Treatment of the Symptomatic Sacral Perineurial Cysts

Pain Clinical Trial

TSSPC

Official title:
A Randomized Controlled Trial to Compare the Efficacy of Medicine Conservative Treatment and Surgical Treatment for Symptomatic Sacral Perineurial Cysts (Tarlov Cysts) and the Applied Value of Resting State Functional Magnetic Resonance Imaging (rfMRI).

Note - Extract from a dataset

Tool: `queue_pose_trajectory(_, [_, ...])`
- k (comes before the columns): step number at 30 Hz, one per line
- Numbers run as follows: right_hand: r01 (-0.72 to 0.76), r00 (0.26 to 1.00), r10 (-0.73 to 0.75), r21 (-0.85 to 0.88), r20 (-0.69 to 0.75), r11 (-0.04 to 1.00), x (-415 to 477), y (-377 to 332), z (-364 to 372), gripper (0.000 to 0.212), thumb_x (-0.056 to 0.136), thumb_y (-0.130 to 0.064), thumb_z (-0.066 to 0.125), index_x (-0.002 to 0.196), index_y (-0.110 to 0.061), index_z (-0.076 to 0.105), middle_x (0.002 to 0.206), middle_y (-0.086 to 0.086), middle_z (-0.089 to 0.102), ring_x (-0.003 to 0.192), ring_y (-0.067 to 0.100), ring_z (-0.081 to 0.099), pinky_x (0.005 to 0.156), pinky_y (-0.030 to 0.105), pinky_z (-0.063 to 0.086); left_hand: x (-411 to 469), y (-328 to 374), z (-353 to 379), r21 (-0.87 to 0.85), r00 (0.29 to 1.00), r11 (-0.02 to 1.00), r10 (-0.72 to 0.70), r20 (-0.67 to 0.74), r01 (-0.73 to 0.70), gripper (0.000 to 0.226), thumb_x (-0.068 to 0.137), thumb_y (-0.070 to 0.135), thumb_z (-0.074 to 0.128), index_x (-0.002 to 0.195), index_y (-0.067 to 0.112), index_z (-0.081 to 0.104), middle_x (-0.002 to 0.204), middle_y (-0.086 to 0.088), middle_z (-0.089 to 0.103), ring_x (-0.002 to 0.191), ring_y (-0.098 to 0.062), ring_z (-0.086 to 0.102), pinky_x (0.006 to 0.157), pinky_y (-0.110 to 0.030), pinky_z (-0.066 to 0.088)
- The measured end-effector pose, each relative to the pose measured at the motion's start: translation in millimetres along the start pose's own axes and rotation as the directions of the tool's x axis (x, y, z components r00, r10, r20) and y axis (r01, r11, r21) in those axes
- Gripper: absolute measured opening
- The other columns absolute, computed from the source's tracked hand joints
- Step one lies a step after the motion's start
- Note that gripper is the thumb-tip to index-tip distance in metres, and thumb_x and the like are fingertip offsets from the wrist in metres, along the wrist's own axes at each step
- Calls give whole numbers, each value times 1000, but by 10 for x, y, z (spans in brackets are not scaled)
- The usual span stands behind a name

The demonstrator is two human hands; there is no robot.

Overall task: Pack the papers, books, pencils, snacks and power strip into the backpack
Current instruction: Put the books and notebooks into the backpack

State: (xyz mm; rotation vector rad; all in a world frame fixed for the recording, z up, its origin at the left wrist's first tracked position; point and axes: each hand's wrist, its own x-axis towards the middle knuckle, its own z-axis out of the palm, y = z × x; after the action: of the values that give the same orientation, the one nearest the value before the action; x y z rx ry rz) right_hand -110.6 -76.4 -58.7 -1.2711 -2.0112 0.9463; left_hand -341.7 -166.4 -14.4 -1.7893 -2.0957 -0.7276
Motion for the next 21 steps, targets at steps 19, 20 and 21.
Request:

Clinical Trial Details — Status: Recruiting

Administrative data
NCT number NCT02595190
Other study ID # No.29SROSWH-2015
Secondary ID
Status Recruiting
Phase Phase 4
First received October 23, 2015
Last updated November 1, 2015
Start date March 2015
Est. completion date March 2020

Study information
Verified date November 2015
Source Southwest Hospital, China
Contact jiangkai lin, PhD
Phone +86-13508350708
Email jklin@tmmu.edu.cn
Is FDA regulated No
Health authority China: Ethics Committee
Study type Interventional

Clinical Trial Summary

There are very few data and analysis in the literature regarding the symptomatic sacral perineurial cysts. Most studies are case reports or small retrospective sample, which rarely more than 20 cases. There is no an consensus on the choice of treatment (medicine conservative treatment and surgical treatment) for symptomatic sacral perineurial cysts.Our aim, therefore, is to compare the efficacy of medicine conservative treatment and surgical treatment for symptomatic sacral perineurial cysts by a randomized controlled trial. Meanwhile, resting-state functional magnetic resonance imaging is used to detect the changes at pain related brain areas, which will be develop an objective method to evaluate the clinical curative effect of the two treatment options.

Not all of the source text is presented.